As the answer, give a copy of each line below that includes the word "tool".
------------------------------
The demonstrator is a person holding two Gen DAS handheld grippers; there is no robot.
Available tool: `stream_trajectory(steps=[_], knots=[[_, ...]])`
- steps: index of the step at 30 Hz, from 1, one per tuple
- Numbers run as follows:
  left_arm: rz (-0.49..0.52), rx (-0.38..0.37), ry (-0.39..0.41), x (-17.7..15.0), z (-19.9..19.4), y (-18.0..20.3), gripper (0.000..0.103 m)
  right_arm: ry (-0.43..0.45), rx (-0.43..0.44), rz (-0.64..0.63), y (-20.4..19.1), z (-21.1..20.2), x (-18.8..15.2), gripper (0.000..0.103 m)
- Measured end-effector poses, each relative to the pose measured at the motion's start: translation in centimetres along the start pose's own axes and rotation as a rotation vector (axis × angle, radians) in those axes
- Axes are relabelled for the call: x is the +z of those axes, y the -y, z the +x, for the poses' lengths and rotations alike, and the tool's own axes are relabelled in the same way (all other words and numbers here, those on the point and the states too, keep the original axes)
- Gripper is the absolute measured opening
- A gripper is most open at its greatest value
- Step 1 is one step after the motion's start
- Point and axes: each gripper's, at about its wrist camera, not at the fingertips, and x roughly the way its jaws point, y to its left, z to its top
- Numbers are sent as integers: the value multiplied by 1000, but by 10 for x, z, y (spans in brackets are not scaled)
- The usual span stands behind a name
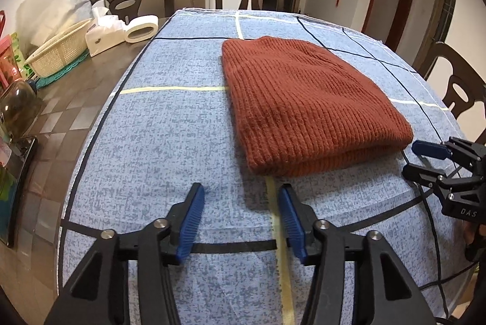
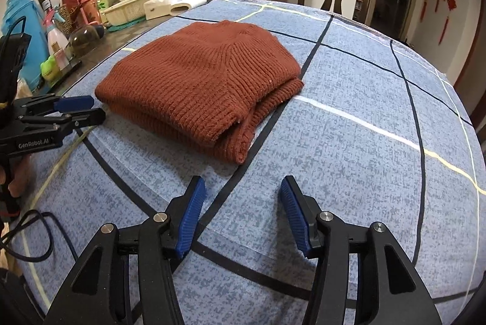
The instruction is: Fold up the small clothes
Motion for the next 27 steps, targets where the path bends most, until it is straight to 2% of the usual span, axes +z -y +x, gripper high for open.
stream_trajectory(steps=[4,17,27], knots=[[28,2,-8,1,2,5,66,0,4,-2,0,0,-1,57],[37,9,-13,1,3,6,72,-9,-9,-5,0,2,0,67],[38,14,-15,1,4,7,74,-10,-9,-4,0,2,0,67]])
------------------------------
OUTPUT FOR THIS EXERCISE:
Available tool: `stream_trajectory(steps=[_], knots=[[_, ...]])`
- Axes are relabelled for the call: x is the +z of those axes, y the -y, z the +x, for the poses' lengths and rotations alike, and the tool's own axes are relabelled in the same way (all other words and numbers here, those on the point and the states too, keep the original axes)

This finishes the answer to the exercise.